Institute of Informatics, Silesian University of Technology, 44-100 Gliwice, Poland.
Bioinformatics. 2011 Nov 1;27(21):2979-86. doi: 10.1093/bioinformatics/btr505. Epub 2011 Sep 5.
Storing, transferring and maintaining genomic databases becomes a major challenge because of the rapid technology progress in DNA sequencing and correspondingly growing pace at which the sequencing data are being produced. Efficient compression, with support for extraction of arbitrary snippets of any sequence, is the key to maintaining those huge amounts of data.

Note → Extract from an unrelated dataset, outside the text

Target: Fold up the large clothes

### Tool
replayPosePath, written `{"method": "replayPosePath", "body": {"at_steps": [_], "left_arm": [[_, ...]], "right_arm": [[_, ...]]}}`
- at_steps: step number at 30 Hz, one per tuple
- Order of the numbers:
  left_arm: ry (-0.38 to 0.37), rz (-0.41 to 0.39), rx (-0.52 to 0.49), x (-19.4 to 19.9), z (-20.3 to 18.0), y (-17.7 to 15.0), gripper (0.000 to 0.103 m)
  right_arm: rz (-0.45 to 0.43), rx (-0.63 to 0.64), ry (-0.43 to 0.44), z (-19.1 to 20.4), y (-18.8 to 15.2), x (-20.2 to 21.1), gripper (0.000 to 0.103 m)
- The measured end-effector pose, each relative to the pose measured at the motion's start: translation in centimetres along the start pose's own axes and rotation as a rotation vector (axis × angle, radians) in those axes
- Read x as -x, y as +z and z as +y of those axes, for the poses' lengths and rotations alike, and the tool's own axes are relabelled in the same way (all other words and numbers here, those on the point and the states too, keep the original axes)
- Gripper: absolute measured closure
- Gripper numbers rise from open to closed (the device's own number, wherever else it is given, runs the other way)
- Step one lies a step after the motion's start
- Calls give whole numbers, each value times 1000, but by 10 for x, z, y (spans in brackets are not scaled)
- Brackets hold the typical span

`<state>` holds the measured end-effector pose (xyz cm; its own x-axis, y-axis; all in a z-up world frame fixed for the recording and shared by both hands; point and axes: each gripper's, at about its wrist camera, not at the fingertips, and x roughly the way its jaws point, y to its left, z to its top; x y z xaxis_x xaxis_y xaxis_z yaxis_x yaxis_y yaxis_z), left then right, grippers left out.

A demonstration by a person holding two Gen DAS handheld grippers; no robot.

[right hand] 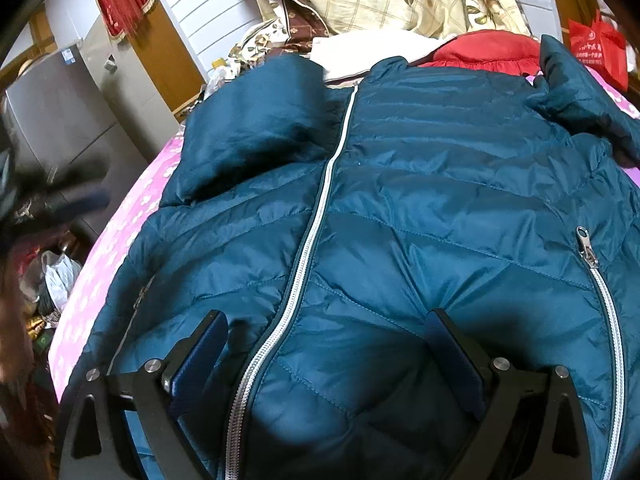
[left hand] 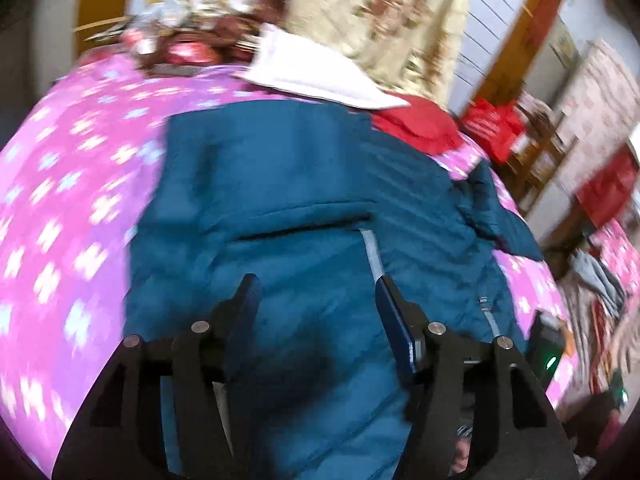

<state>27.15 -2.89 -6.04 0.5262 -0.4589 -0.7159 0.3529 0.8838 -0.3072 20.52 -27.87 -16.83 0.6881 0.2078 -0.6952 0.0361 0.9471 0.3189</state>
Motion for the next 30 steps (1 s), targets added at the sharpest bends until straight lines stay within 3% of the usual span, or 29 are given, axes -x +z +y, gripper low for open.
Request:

We present an LZ77-style compression scheme for relative compression of multiple genomes of the same species. While the solution bears similarity to known algorithms, it offers significantly higher compression ratios at compression speed over an order of magnitude greater. In particular, 69 differentially encoded human genomes are compressed over 400 times at fast compression, or even 1000 times at slower compression (the reference genome itself needs much more space). Adding fast random access to text snippets decreases the ratio to ~300.
GDC is available at http://sun.aei.polsl.pl/gdc.
Supplementary data are available at Bioinformatics online.
由于 DNA 测序技术的快速发展以及测序数据的产生速度相应地不断加快,存储、传输和维护基因组数据库成为一项主要挑战。高效的压缩技术,支持对任何序列的任意片段进行提取,是维持这些大量数据的关键。
我们提出了一种 LZ77 风格的压缩方案,用于同一物种的多个基因组的相对压缩。虽然该解决方案与已知算法相似,但在压缩速度方面提供了显著更高的压缩比,超过一个数量级。特别是,在快速压缩下,69 个差异编码的人类基因组被压缩了 400 多倍,在较慢的压缩下甚至可以达到 1000 倍(参考基因组本身需要更多的空间)。添加对文本片段的快速随机访问会将比率降低到~300。
GDC 可在 http://sun.aei.polsl.pl/gdc 上获取。
补充数据可在 Bioinformatics 在线获取。